**WHAT IS REQUIRED**
Retype the records that come next, word for word.

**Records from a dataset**
□ □ □ □ □ □ □
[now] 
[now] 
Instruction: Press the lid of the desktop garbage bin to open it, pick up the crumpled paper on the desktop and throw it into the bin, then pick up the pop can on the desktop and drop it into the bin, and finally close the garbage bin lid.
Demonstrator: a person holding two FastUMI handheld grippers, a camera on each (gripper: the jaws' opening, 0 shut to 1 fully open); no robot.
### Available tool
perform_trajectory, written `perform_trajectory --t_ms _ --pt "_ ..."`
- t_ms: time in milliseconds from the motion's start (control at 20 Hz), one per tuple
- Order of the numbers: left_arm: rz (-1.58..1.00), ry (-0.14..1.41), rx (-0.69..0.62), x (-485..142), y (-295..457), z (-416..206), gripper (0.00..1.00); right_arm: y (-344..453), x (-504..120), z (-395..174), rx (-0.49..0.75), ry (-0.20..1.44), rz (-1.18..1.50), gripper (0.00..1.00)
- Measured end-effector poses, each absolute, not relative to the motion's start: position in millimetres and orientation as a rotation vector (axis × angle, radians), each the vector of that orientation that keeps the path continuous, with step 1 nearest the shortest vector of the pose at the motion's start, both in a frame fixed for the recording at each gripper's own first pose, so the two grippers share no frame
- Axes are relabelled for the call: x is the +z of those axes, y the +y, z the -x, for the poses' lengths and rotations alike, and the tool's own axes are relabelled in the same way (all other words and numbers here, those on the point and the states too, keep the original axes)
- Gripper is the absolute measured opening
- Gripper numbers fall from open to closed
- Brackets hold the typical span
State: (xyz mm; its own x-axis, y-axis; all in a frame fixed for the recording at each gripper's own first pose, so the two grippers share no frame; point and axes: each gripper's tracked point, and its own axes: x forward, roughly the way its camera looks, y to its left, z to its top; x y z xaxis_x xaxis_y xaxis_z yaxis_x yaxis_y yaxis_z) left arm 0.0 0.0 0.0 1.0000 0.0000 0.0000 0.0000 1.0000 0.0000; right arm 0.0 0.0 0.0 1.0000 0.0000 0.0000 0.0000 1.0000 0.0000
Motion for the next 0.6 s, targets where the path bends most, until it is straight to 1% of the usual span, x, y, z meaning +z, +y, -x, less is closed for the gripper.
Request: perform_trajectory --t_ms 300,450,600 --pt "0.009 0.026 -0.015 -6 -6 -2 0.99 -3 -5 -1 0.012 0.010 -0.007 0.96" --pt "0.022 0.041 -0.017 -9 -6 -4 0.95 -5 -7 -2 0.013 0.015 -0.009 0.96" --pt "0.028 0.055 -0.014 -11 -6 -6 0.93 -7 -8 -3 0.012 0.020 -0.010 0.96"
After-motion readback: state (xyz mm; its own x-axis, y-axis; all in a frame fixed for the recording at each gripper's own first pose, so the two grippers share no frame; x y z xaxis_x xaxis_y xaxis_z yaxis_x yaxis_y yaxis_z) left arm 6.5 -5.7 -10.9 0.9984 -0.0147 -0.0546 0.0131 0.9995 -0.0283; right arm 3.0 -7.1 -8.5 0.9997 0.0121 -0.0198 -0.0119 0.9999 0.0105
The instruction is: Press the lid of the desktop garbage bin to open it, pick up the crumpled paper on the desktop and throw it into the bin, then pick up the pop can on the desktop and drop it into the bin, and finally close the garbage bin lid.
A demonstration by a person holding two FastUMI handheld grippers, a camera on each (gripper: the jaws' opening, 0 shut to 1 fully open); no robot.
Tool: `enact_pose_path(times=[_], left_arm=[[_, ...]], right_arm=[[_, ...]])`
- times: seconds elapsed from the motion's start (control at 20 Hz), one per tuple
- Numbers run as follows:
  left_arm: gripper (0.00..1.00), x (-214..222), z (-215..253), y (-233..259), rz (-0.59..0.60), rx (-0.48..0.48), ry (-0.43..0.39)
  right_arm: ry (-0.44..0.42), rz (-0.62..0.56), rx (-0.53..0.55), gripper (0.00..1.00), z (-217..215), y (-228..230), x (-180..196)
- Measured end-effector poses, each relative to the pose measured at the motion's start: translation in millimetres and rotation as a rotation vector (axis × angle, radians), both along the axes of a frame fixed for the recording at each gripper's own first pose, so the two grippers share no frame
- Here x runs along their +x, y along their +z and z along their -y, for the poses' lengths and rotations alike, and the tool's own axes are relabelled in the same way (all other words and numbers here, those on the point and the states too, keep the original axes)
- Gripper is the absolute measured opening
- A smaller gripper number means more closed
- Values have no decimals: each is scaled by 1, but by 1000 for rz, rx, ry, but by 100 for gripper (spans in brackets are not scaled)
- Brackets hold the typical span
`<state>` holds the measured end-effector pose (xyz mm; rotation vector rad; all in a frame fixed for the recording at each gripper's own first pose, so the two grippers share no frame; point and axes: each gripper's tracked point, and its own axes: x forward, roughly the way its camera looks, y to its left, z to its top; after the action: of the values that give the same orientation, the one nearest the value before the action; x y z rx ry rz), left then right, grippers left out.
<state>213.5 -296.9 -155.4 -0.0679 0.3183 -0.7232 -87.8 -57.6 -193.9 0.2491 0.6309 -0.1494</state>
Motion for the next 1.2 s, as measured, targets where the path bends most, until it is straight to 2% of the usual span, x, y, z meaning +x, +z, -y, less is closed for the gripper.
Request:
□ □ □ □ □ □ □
**TASK ANSWER**
[now] 
[now] 
Instruction: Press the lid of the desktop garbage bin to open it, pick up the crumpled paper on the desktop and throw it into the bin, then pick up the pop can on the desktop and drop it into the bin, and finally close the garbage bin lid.
Demonstrator: a person holding two FastUMI handheld grippers, a camera on each (gripper: the jaws' opening, 0 shut to 1 fully open); no robot.
### Available tool
perform_trajectory, written `perform_trajectory --t_ms _ --pt "_ ..."`
- t_ms: time in milliseconds from the motion's start (control at 20 Hz), one per tuple
- Order of the numbers: left_arm: rz (-1.58..1.00), ry (-0.14..1.41), rx (-0.69..0.62), x (-485..142), y (-295..457), z (-416..206), gripper (0.00..1.00); right_arm: y (-344..453), x (-504..120), z (-395..174), rx (-0.49..0.75), ry (-0.20..1.44), rz (-1.18..1.50), gripper (0.00..1.00)
- Measured end-effector poses, each absolute, not relative to the motion's start: position in millimetres and orientation as a rotation vector (axis × angle, radians), each the vector of that orientation that keeps the path continuous, with step 1 nearest the shortest vector of the pose at the motion's start, both in a frame fixed for the recording at each gripper's own first pose, so the two grippers share no frame
- Axes are relabelled for the call: x is the +z of those axes, y the +y, z the -x, for the poses' lengths and rotations alike, and the tool's own axes are relabelled in the same way (all other words and numbers here, those on the point and the states too, keep the original axes)
- Gripper is the absolute measured opening
- Gripper numbers fall from open to closed
- Brackets hold the typical span
State: (xyz mm; its own x-axis, y-axis; all in a frame fixed for the recording at each gripper's own first pose, so the two grippers share no frame; point and axes: each gripper's tracked point, and its own axes: x forward, roughly the way its camera looks, y to its left, z to its top; x y z xaxis_x xaxis_y xaxis_z yaxis_x yaxis_y yaxis_z) left arm 0.0 0.0 0.0 1.0000 0.0000 0.0000 0.0000 1.0000 0.0000; right arm 0.0 0.0 0.0 1.0000 0.0000 0.0000 0.0000 1.0000 0.0000
Motion for the next 0.6 s, targets where the path bends most, until it is straight to 1% of the usual span, x, y, z meaning +z, +y, -x, less is closed for the gripper.
Request: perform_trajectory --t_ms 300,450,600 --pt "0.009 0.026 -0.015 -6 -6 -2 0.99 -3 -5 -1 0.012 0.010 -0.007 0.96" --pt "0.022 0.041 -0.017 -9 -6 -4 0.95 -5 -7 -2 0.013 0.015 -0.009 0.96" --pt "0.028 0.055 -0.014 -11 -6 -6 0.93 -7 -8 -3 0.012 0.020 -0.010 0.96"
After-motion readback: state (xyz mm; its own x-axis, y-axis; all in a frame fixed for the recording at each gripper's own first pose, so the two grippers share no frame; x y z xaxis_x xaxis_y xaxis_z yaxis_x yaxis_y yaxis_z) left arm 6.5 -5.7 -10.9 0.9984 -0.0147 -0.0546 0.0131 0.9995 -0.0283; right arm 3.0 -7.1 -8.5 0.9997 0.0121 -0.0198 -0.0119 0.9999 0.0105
The instruction is: Press the lid of the desktop garbage bin to open it, pick up the crumpled paper on the desktop and throw it into the bin, then pick up the pop can on the desktop and drop it into the bin, and finally close the garbage bin lid.
A demonstration by a person holding two FastUMI handheld grippers, a camera on each (gripper: the jaws' opening, 0 shut to 1 fully open); no robot.
Tool: `enact_pose_path(times=[_], left_arm=[[_, ...]], right_arm=[[_, ...]])`
- times: seconds elapsed from the motion's start (control at 20 Hz), one per tuple
- Numbers run as follows:
  left_arm: gripper (0.00..1.00), x (-214..222), z (-215..253), y (-233..259), rz (-0.59..0.60), rx (-0.48..0.48), ry (-0.43..0.39)
  right_arm: ry (-0.44..0.42), rz (-0.62..0.56), rx (-0.53..0.55), gripper (0.00..1.00), z (-217..215), y (-228..230), x (-180..196)
- Measured end-effector poses, each relative to the pose measured at the motion's start: translation in millimetres and rotation as a rotation vector (axis × angle, radians), both along the axes of a frame fixed for the recording at each gripper's own first pose, so the two grippers share no frame
- Here x runs along their +x, y along their +z and z along their -y, for the poses' lengths and rotations alike, and the tool's own axes are relabelled in the same way (all other words and numbers here, those on the point and the states too, keep the original axes)
- Gripper is the absolute measured opening
- A smaller gripper number means more closed
- Values have no decimals: each is scaled by 1, but by 1000 for rz, rx, ry, but by 100 for gripper (spans in brackets are not scaled)
- Brackets hold the typical span
`<state>` holds the measured end-effector pose (xyz mm; rotation vector rad; all in a frame fixed for the recording at each gripper's own first pose, so the two grippers share no frame; point and axes: each gripper's tracked point, and its own axes: x forward, roughly the way its camera looks, y to its left, z to its top; after the action: of the values that give the same orientation, the one nearest the value before the action; x y z rx ry rz), left then right, grippers left out.
<state>213.5 -296.9 -155.4 -0.0679 0.3183 -0.7232 -87.8 -57.6 -193.9 0.2491 0.6309 -0.1494</state>
Motion for the next 1.2 s, as measured, targets where the path bends most, until it is straight to 2% of the usual span, x, y, z meaning +x, +z, -y, less is closed for the gripper.
Request:

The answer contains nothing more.